Once you have read the listing below, write all of it out again exactly.

Collected data ▸
== Segment start ==

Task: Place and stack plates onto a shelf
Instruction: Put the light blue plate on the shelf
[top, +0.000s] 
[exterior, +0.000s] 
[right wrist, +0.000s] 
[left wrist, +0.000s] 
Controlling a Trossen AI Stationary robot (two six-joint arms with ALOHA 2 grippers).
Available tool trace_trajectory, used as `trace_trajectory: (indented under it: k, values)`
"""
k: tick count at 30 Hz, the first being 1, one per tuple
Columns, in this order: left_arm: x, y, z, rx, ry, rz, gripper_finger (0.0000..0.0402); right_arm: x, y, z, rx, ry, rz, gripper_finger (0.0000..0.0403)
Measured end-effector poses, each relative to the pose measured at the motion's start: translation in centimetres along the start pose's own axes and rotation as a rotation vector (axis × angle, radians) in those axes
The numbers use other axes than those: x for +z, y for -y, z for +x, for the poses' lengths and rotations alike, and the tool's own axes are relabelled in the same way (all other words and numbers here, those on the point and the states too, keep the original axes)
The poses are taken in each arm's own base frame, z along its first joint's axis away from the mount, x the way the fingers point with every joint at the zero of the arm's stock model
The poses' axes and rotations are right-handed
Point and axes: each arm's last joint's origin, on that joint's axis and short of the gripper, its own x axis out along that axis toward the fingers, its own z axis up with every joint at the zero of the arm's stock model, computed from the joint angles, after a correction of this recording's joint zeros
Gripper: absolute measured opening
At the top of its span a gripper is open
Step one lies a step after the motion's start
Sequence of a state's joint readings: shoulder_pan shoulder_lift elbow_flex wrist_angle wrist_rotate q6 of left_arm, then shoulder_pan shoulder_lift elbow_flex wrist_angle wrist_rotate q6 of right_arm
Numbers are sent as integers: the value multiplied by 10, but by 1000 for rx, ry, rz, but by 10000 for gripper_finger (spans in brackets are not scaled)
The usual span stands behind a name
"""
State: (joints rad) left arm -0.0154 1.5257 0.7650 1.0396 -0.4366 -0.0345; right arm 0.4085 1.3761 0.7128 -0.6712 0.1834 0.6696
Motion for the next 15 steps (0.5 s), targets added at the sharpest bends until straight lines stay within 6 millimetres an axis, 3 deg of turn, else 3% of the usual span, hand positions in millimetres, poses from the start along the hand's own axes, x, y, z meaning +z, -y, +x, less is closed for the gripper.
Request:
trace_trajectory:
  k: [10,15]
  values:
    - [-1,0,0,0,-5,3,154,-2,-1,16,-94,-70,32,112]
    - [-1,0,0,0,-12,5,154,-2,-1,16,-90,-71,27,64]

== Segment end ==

Result of the task ▸
Task: Place and stack plates onto a shelf
Instruction: Put the light blue plate on the shelf
[top, +0.000s] 
[exterior, +0.000s] 
[right wrist, +0.000s] 
[left wrist, +0.000s] 
Controlling a Trossen AI Stationary robot (two six-joint arms with ALOHA 2 grippers).
Available tool trace_trajectory, used as `trace_trajectory: (indented under it: k, values)`
"""
k: tick count at 30 Hz, the first being 1, one per tuple
Columns, in this order: left_arm: x, y, z, rx, ry, rz, gripper_finger (0.0000..0.0402); right_arm: x, y, z, rx, ry, rz, gripper_finger (0.0000..0.0403)
Measured end-effector poses, each relative to the pose measured at the motion's start: translation in centimetres along the start pose's own axes and rotation as a rotation vector (axis × angle, radians) in those axes
The numbers use other axes than those: x for +z, y for -y, z for +x, for the poses' lengths and rotations alike, and the tool's own axes are relabelled in the same way (all other words and numbers here, those on the point and the states too, keep the original axes)
The poses are taken in each arm's own base frame, z along its first joint's axis away from the mount, x the way the fingers point with every joint at the zero of the arm's stock model
The poses' axes and rotations are right-handed
Point and axes: each arm's last joint's origin, on that joint's axis and short of the gripper, its own x axis out along that axis toward the fingers, its own z axis up with every joint at the zero of the arm's stock model, computed from the joint angles, after a correction of this recording's joint zeros
Gripper: absolute measured opening
At the top of its span a gripper is open
Step one lies a step after the motion's start
Sequence of a state's joint readings: shoulder_pan shoulder_lift elbow_flex wrist_angle wrist_rotate q6 of left_arm, then shoulder_pan shoulder_lift elbow_flex wrist_angle wrist_rotate q6 of right_arm
Numbers are sent as integers: the value multiplied by 10, but by 1000 for rx, ry, rz, but by 10000 for gripper_finger (spans in brackets are not scaled)
The usual span stands behind a name
"""
State: (joints rad) left arm -0.0154 1.5257 0.7650 1.0396 -0.4366 -0.0345; right arm 0.4085 1.3761 0.7128 -0.6712 0.1834 0.6696
Motion for the next 15 steps (0.5 s), targets added at the sharpest bends until straight lines stay within 6 millimetres an axis, 3 deg of turn, else 3% of the usual span, hand positions in millimetres, poses from the start along the hand's own axes, x, y, z meaning +z, -y, +x, less is closed for the gripper.
Request:
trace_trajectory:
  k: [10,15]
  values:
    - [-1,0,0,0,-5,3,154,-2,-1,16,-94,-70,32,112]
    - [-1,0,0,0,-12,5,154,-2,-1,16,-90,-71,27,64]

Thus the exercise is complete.